In the Blind version, users do not have access to the data at all, and only receive the results of an analysis, after reviews by the data owner(s) to ensure that the results do not contain sensitive details. In this case, a synthetic dataset can be provided to write and test the analysis script on, before it is run on the real dataset. This “blind” version could be run in a dedicated environment where researchers can upload their script, but can also be implemented manually, for example when a researcher sends a script by email to be run on a dataset, and receives the results back via email as well (i.e., this is possible when neither the script nor the results contain any sensitive details).

At the moment, both the Tinker and Blind versions of this code-to-data scenario are being developed as virtual research environments in the Secure ANalysis Environment project (SANE).

When to use

Reasons to use this scenario include:

  • You want to retain control over the data, e.g., to prevent any unnecessary copies from being made (data sovereignty).
  • You do not want, or are not allowed to transfer the data, because they contain personal data or intellectual property.
  • The dataset is too large to transfer.
  • In the ‘Blind’ version: You want to be sure that the analysis results do not contain any sensitive details.

Implications for research

Compared to the “data-to-code” scenario, the code-to-data approach offers more control over the data, but often requires more, sometimes manual, work, such as:

  • Checking the credentials of a user: can they be trusted?
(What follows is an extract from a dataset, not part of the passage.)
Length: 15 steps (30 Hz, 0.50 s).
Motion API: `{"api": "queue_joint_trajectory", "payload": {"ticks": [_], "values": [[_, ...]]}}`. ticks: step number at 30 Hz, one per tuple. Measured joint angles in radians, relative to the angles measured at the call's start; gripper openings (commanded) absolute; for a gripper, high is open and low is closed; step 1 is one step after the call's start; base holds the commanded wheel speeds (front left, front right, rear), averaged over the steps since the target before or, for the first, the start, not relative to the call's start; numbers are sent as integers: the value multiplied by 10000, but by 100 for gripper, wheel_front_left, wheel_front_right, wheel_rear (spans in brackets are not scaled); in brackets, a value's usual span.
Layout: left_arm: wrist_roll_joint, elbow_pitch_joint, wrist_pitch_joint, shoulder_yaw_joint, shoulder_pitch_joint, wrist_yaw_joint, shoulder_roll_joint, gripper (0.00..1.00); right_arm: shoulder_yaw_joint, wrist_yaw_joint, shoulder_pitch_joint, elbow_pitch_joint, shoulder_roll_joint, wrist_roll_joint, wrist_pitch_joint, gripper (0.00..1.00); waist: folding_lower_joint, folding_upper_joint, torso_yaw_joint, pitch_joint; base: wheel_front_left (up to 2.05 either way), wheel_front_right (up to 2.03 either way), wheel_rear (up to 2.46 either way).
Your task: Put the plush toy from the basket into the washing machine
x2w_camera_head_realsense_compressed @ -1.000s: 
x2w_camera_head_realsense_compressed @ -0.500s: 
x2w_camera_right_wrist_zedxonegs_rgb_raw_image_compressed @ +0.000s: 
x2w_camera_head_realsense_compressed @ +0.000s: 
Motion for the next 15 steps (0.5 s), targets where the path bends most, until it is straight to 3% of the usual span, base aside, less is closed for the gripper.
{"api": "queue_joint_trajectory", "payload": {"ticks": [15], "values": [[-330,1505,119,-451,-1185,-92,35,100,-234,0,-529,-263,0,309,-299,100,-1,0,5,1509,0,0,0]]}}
An agreement with the user may be desirable or even required. In SURF Research Cloud, credentials can be checked using SURF Research Access Management.
  • Preparing a protected computing environment that a user can use.
  • In the ‘Blind’ version:
    • Creating a synthetic dataset.
    • Reviewing the output of the script for sensitive elements. This requires the right expertise.
    • Reviewing whether the code that is run on the data is privacy-preserving. This also requires the right expertise.

It is essential to have a well-described workflow to use this scenario, to ensure confidentiality of the personal data. Additionally, dedicated personnel may make the process easier and consistent.

Examples

  • A research team needs to process a dataset containing health data to determine the number of Covid-19 patients at a certain hospital. The hospital providing this dataset does not allow transferring the dataset, but they do allow to run scripts on the dataset. To make that possible, the hospital provides a computing facility, owned by the hospital, to run scripts from research teams. In addition, for each result, the hospital staff inspects if it contains personal data, and if not, it will be passed onto the research team. Since a result like “100 patients at this hospital have had Covid-19 in 2021” does not contain personal data, it can be safely passed to the research team.
  • In the data donation approach, the software PORT can be run on data subjects’ locally stored data, and only the results of that analysis can be shared with the researcher if allowed by the data subject. Note however that the sensitivity of the results fully depend on the analysis that was run.